Martedì sera mi ero messo al computer perché volevo scrivere un pezzo per parlare dell’imminente assemblea di Famiglie Arcobaleno (che, per intenderci, si è svolta a Tivoli, vicino Roma, questo fine settimana appena trascorso, bella e partecipata come sempre, e con tanti amici ed ospiti importanti).
Luca dormiva tranquillo nella sua stanza, Alice era nel suo lettino nella stanza da letto dei papà.
Mentre raccoglievo i pensieri però all’improvviso mi sono apparse su Facebook, senza che io nemmeno le cercassi, le terribili immagini dei bambini siriani barbaramente uccisi con armi chimiche.
Inqualificabile, lo so.
Ma è stato qualcosa di istintivo, irrazionale: volevo addormentarmi con i miei bambini accanto.
Ho iniziato a rigirarmi nel letto provando a prendere il sonno mentre sentivo il respiro dolce di Luca e Alice a fianco a me… Niente da fare.
Nella testa mi continuavano a girare le immagini di quei bimbi morti, dell’orrore della guerra.
Non riuscivo a togliermi dalla testa che al loro posto sarebbero potuti esserci i miei figli: mi mancava il fiato, tremavo… stringevo Luca a me cercando comunque di non svegliarlo.
Questo abisso di disumanità mi terrorizza.

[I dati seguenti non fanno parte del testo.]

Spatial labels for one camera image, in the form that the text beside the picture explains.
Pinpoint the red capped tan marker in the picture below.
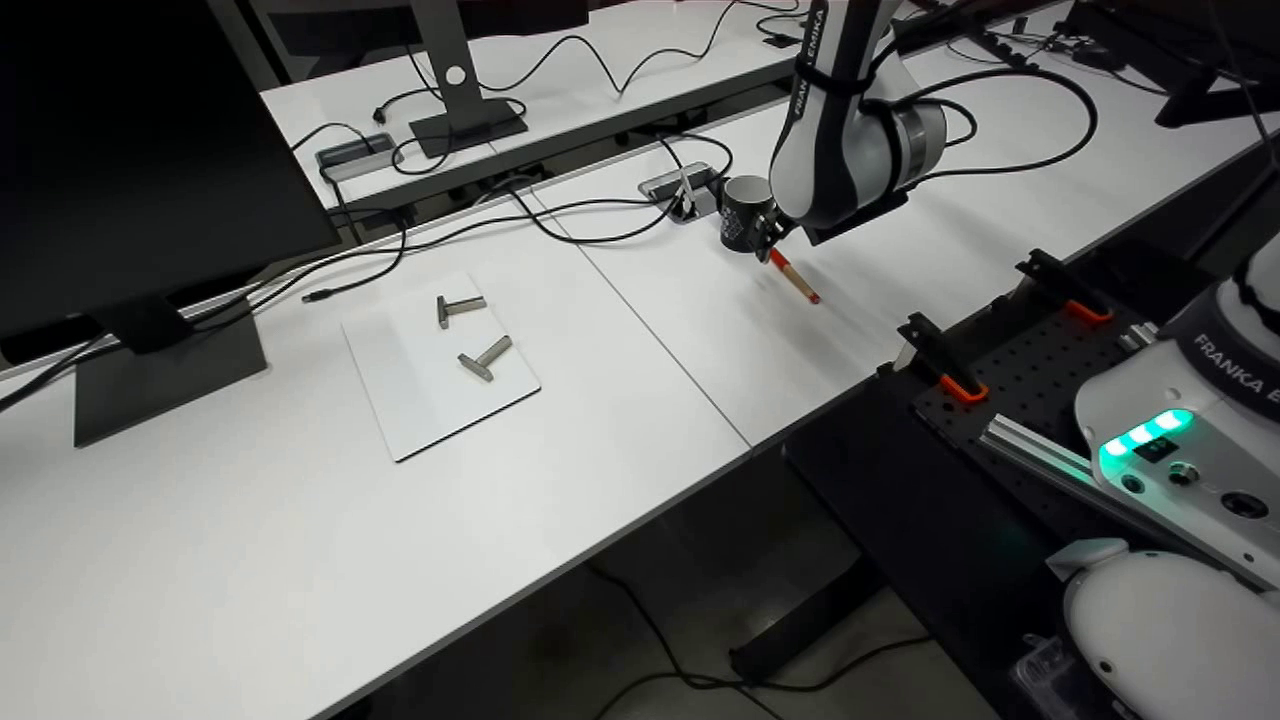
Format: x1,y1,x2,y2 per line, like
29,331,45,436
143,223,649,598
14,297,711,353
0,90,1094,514
763,244,824,307

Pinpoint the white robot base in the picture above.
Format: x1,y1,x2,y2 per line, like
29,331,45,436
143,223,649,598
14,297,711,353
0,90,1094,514
1071,233,1280,591

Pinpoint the black patterned mug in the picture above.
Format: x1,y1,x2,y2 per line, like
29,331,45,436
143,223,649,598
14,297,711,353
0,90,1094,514
717,171,782,258

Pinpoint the metal desk outlet box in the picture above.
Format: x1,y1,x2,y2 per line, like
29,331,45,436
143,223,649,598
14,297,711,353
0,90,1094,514
636,161,733,223

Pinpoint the black orange clamp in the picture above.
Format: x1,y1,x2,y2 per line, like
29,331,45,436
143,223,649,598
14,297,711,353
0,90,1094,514
891,307,997,414
1017,244,1121,335

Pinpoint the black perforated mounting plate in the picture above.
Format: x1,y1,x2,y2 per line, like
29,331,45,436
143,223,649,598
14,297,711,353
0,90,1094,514
914,266,1212,535

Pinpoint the grey T-shaped metal piece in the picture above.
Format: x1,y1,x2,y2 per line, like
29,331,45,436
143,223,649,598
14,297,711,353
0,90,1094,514
455,331,522,385
433,287,491,331

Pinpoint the silver monitor stand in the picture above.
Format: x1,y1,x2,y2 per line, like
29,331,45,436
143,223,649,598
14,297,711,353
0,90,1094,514
399,0,531,161

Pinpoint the black table foot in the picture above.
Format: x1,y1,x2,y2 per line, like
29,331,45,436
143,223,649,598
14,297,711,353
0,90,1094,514
726,557,889,690

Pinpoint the black power adapter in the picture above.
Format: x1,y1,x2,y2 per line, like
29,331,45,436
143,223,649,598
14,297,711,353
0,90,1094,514
314,127,399,183

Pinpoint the black equipment stand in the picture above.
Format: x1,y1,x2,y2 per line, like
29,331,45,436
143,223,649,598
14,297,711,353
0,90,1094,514
1063,0,1280,132

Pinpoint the white rounded cover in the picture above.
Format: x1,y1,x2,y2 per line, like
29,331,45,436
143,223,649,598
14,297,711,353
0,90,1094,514
1062,535,1280,720

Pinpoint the black computer monitor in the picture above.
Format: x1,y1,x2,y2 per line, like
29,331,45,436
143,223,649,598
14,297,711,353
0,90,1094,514
0,0,345,452

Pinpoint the black desk cable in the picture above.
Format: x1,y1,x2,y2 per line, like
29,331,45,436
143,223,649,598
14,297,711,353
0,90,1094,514
0,197,671,392
506,183,686,252

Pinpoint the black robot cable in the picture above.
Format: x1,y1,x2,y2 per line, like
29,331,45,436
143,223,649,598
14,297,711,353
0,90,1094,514
927,63,1106,183

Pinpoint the aluminium rail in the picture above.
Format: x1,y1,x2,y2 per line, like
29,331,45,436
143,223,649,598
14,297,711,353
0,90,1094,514
982,410,1280,591

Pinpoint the black floor cable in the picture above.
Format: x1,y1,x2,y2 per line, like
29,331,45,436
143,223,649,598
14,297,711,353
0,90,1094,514
584,570,942,700

E questa settimana è stato un continuo, fra la risposta americana alle bombe siriane (morti su morti, si conquista così forse la pace?) e gli ennesimi attentati, questa volta in Svezia e poi in Egitto.
Luca e Alice ancora sono piccoli, il loro mondo è fatto di poche cose, semplici, e di certezze granitiche compresa quella che i loro papà li difenderanno sempre da tutto e tutti.
È una grossa bugia, di quelle bianche, la cui verità si scopre mano a mano crescendo.
In Siria invece non c’è spazio per le favole, e quei bambini affrontano una cruda realtà fatta di dolore e morte.
Come possiamo rimanere immobili davanti a questo orrore?